The referee awarded all three claimants compensation for total disability under this section. Their entitlement to the compensation is not contested. Because the last exposure of each claimant followed December 1, 1965, the effective date of the amendment to Section 301, the referee referred to Section 308(a) of the Act*fn3 to hold the Commonwealth and the Employer jointly liable for payment of compensation, forty percent and sixty percent respectively. The Employers appealed to the Board, which held that the Commonwealth should be solely liable for compensation, because to utilize the provision of Section 308(a) with Section 301(i) would lead to an unfair and absurd result, which the legislature could not have intended. The Commonwealth then appealed to the trial court, which reinstated the referee's 60%-40% split of liability in each case. These appeals followed.

The issues before us are: (1) whether Section 301(i) of the Act was intended to refer to Section 308(a) to determine liability for compensation; and (2) assuming Section 301(i) does incorporate Section 308(a), whether these provisions of the Act violate Article 3, § 18 of the Pennsylvania Constitution.

Section 301(i) states:

(i) Notwithstanding any other provisions of this act, compensation for silicosis, anthraco-silicosis, coal worker's pneumoconiosis, and asbestosis shall be paid for each month beginning with the month this amending act becomes effective, or beginning with the first month of

[ 95 Pa. Commw.
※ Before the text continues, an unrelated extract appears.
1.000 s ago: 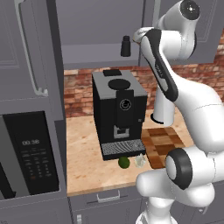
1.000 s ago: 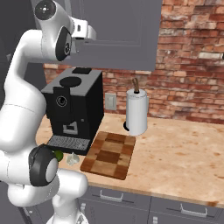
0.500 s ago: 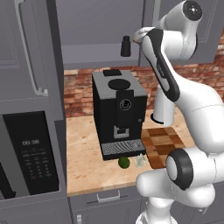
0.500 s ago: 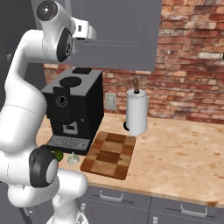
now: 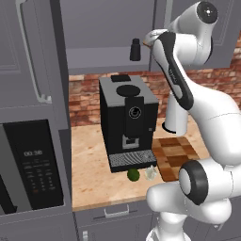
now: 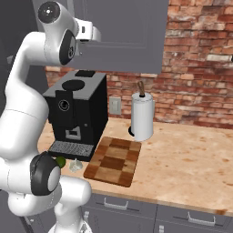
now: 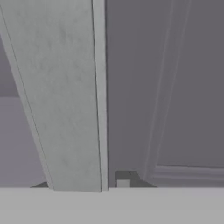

Page 454]

    disability, whichever occurs later, at the rate of seventy-five dollars ($75) per month, to every employe totally disabled thereby as a result of exposure thereto, who has not theretofore been compensated because his claim was barred by any of the time limitations prescribed by this act, and shall continue during the period of such total disability. No compensation under this section shall be paid to any employe who has not been exposed to silica, coal, or asbestos hazard within the Commonwealth of Pennsylvania for a period of two years. Subsequent to the effective date of this amending act of 1969, it shall be necessary to be a resident of Pennsylvania in order to qualify for compensation, but not to continue receiving the same after qualification. All such compensation to those whose last exposure precedes the effective date of this amending act shall be paid by the Commonwealth. Employes whose last exposure follows the effective date of this amending act and who become entitled to the compensation provided by this subsection shall be paid as provided by this Act.

(Emphasis added.)

As is plainly evident from the language of the last quoted sentence, Section 301(i) specifically states that, where the claimant's last exposure occurred after Section 301(i)'s effective date, compensation shall be paid as provided by this Act.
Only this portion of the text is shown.